THE chairman of the Thames Valley Police Authority has pulled out of the race to become the region’s first Police and Crime Commissioner and slammed the entire election process as politicised.
Khan Juna said it was impossible for an independent candidate to campaign effectively in Thames Valley.
“It is with great sadness that I have made the difficult decision to withdraw from the elections to be Thames Valley’s first Police and Crime Commissioner,” he said.
“I put my hat into the ring after much soul searching – and after watching the increasingly politicised campaigning with candidates “on message” from their party HQs and with no “local” manifesto.
“Having been a member of the Police Authority for nine years I was very concerned about the possible politicisation of policing in Thames Valley and the subsequent loss of public confidence.

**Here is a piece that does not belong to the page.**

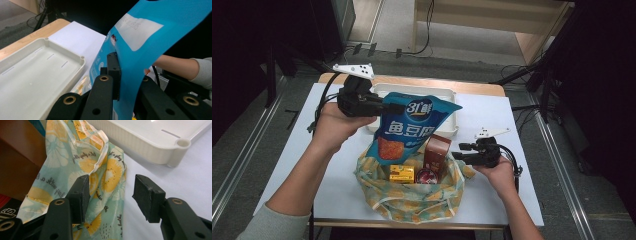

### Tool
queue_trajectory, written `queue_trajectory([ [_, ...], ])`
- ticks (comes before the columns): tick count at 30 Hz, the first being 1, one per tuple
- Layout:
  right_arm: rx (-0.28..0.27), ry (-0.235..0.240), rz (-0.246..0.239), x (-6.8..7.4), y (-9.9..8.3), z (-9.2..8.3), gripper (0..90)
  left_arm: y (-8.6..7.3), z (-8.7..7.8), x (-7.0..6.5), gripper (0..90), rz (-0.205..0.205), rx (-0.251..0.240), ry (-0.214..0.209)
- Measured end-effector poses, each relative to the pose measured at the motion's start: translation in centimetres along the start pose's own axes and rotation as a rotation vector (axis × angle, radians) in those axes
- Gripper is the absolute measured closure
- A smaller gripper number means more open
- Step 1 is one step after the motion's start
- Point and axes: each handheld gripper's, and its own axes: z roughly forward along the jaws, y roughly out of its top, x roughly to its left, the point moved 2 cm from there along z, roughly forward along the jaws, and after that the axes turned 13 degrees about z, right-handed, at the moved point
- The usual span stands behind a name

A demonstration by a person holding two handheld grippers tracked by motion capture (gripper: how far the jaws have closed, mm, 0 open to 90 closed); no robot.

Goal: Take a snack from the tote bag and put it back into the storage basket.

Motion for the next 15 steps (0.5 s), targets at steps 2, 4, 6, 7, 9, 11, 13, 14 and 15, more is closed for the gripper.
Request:
queue_trajectory([
  [2, -0.004, -0.002, 0.001, 0.0, 0.0, 0.0, 47.6, 0.4, -0.5, 0.1, 89.6, 0.005, -0.002, 0.009],
  [4, -0.003, -0.002, 0.005, -0.1, 0.0, 0.0, 47.6, 0.8, -0.9, 0.2, 89.6, 0.007, -0.005, 0.018],
  [6, -0.001, -0.001, 0.003, 0.0, 0.0, 0.0, 47.6, 0.9, -1.1, 0.3, 89.6, 0.007, -0.003, 0.025],
  [7, -0.002, 0.003, -0.007, 0.2, 0.0, 0.0, 47.6, 1.1, -1.6, 0.6, 89.6, 0.006, -0.003, 0.033],
  [9, -0.001, 0.003, -0.014, 0.4, 0.0, 0.0, 47.5, 1.3, -2.2, 0.9, 89.6, -0.001, -0.006, 0.040],
  [11, 0.000, 0.003, -0.016, 0.4, 0.0, 0.0, 47.5, 1.3, -2.3, 1.0, 89.6, -0.004, -0.008, 0.046],
  [13, 0.006, 0.003, -0.009, 0.5, 0.0, 0.1, 47.5, 1.3, -2.8, 1.3, 89.6, -0.013, -0.012, 0.055],
  [14, 0.007, 0.003, -0.008, 0.4, 0.0, 0.1, 47.5, 1.3, -3.0, 1.4, 89.6, -0.017, -0.010, 0.062],
  [15, 0.003, 0.005, -0.008, 0.4, 0.0, 0.1, 47.5, 1.3, -3.4, 1.8, 89.6, -0.021, -0.004, 0.073],
])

“However, despite the Home Secretary’s insistence that she wanted to see high-profile, high-quality candidates from beyond the world of politics, this flawed piece of legislation means that it is impossible for an independent candidate to effectively campaign in an area like Thames Valley with 3 counties, 21 constituencies and 2.2 million residents.
“Without a party political “machine” with a network of MPs, councillors (at county, district, town and parish level) and party loyalists practiced in campaigning, the 2200 square miles of Thames Valley presents an impossible challenge.
“Without access to party funds, unless an independent has substantial personal wealth or rich friends it would be difficult to raise the funds needed to effectively campaign right across Thames Valley.
“These are elections which nobody wanted, which few people know about and which, despite the insincere rhetoric of government, have turned into yet another party political campaign.
“With the odds stacked against independent candidates – a challenge exacerbated in Thames Valley given its size and geography – I have made the difficult decision not to stand in these elections.
“This is a flawed policy that had been badly implemented and in these political elections I believe that the public are the real losers – uniformed about the election, ill informed about the candidates and what they stand for and with a serious risk of the politicisation of policing.”
On November 15 residents of West Berkshire and Thames Valley will head to the polls to vote for an elected Police and Crime Commissioner.
It is the largest shake up in 50 years of policing, but the progress has been dogged with criticism of political interference and general disinterested from the public.
The Commissioner for Thames Valley will be accountable for how crime is tackled in the force area and “give a voice to the public”, according to the Home Office, which is championing the roles.
Prospective candidates in Thames Valley are the West Berkshire Council executive member for community safety, Anthony Stansfeld (Con, Kintbury); Independent candidates Geoff Howard, Martin Young, and Tayo Awe; Gurcharn Singh, from the Police and Crime Commissioners Authority Board; Liberal Democrat Professor John Howson, and Labour candidate Tim Starkey.